I started off by using LiquidMetal, which has been working brilliantly for the roughly 300 universities in our database. Late last week, I discovered the number of organisations is about to rise to 15,000 - surely this approach simply won't be able to scale to that number of strings, and we'll have to revert back to simple string matching, perhaps even on the server to keep clients responsive?

Time to break out the benchmarks

First I needed a large list of university names. DBpedia to the rescue! I used the following query to get me a nice list of 15639 university names, which was perfectly serendipitous.

PREFIX dbo: <http://dbpedia.org/ontology/>

SELECT DISTINCT ?name WHERE {  
     ?university rdf:type dbo:University.
     ?university dbpprop:name ?name
}
ORDER BY ?university

Then I scoured the interwebs looking for various implementations of this fuzzy matching algorithm, and set up some benchmarking code. I wanted to rank all of the strings against a set of likely queries, hopefully some of which would be pathological, i.e. “This string is definitely not in the dataset at all and is also quite long”. I also compared against more simple matching using String#indexOf and String#match.

Algorithm	uoo	uoc	uo…	ca…	ox…	Un…	un…	Un…	xx…	yy…	Th…	Mean	Max
quicksilver.js	67	61	67	78	50	55	53	43	35	35	68	55.64	78
LiquidMetal	71	60	61	47	39	196	144	142	6	20	17	73.00	196
string_score.js	72	74	68	51	44	89	63	61	20	31	40	55.73	89
String#indexOf	2	3	3	3	3	2	3	3	2	2	2	2.55	3
String#match	11	12	11	13	12	14	13	13	11	11	26	13.36	26

All times in milliseconds. Hover over the strings in the header row to see the full string tested

Conclusions

It turns out that the times are pretty fast even for the intelligent scoring algorithms. LiquidMetal seems to be vulnerable to a few pathological cases but the difference isn't really that big. I think from these results I will be using string_score.js, due to the more advanced featureset and better matching it provides.

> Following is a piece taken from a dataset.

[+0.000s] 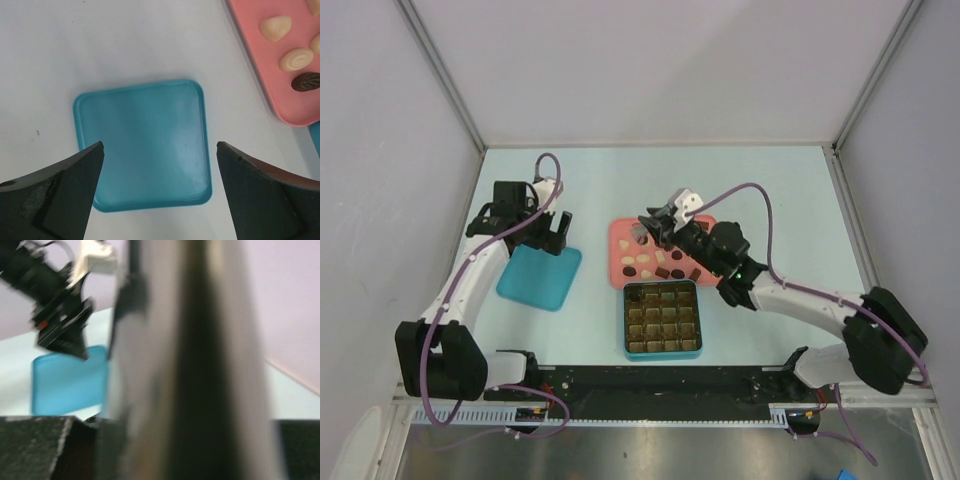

I was really struck by how short these times are though - less than 100 milliseconds to rank 16,000 strings? Amazing. Even more amazing is the average of less than 3 milliseconds for the fastest method, with a simple indexOf. This suggests that even for a far larger dataset, searching on the client side should be relatively responsive and probably limited by memory more than anything else, even if you do have to sacrifice the fuzzy matching.